- **Task statement**
Whenever a line in this data holds the word "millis", report that line in full.
Records for the exercise below:
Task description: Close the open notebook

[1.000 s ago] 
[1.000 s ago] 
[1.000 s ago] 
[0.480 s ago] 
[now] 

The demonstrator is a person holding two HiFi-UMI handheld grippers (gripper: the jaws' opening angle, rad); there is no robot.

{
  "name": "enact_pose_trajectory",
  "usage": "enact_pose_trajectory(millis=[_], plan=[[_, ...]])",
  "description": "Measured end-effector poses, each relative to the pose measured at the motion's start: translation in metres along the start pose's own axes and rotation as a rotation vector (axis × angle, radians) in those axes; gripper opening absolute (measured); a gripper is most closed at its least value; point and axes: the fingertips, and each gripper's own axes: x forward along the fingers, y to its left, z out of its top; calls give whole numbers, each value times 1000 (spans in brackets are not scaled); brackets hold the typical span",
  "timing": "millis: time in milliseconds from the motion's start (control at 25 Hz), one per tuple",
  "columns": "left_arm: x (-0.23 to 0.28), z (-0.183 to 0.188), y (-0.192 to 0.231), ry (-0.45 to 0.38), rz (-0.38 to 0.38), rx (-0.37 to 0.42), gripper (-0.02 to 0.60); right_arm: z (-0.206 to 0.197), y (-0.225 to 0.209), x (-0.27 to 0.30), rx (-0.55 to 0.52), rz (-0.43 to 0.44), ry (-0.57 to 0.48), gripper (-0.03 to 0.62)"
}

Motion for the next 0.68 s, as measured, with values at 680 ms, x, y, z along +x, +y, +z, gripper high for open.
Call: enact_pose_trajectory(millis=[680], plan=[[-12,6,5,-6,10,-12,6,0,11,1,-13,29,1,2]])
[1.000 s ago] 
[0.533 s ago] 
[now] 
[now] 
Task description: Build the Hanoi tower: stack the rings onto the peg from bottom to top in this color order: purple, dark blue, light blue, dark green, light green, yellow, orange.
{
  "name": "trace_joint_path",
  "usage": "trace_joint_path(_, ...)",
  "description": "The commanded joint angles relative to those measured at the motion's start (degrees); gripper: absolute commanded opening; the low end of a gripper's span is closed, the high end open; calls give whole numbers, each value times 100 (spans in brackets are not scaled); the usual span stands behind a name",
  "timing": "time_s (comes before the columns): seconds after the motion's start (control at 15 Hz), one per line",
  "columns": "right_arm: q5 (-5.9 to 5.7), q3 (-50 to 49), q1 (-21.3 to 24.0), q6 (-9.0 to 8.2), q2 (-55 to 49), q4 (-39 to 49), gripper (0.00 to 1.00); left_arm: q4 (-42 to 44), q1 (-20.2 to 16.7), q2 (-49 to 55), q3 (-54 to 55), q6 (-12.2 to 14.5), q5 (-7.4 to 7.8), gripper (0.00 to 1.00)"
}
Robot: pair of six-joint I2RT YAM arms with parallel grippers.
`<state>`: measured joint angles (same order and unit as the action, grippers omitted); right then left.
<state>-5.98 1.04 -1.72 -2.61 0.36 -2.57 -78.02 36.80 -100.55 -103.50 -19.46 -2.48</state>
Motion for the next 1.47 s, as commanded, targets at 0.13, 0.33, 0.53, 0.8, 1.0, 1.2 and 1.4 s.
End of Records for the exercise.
- **Response below**
  "usage": "enact_pose_trajectory(millis=[_], plan=[[_, ...]])",
  "timing": "millis: time in milliseconds from the motion's start (control at 25 Hz), one per tuple",
Call: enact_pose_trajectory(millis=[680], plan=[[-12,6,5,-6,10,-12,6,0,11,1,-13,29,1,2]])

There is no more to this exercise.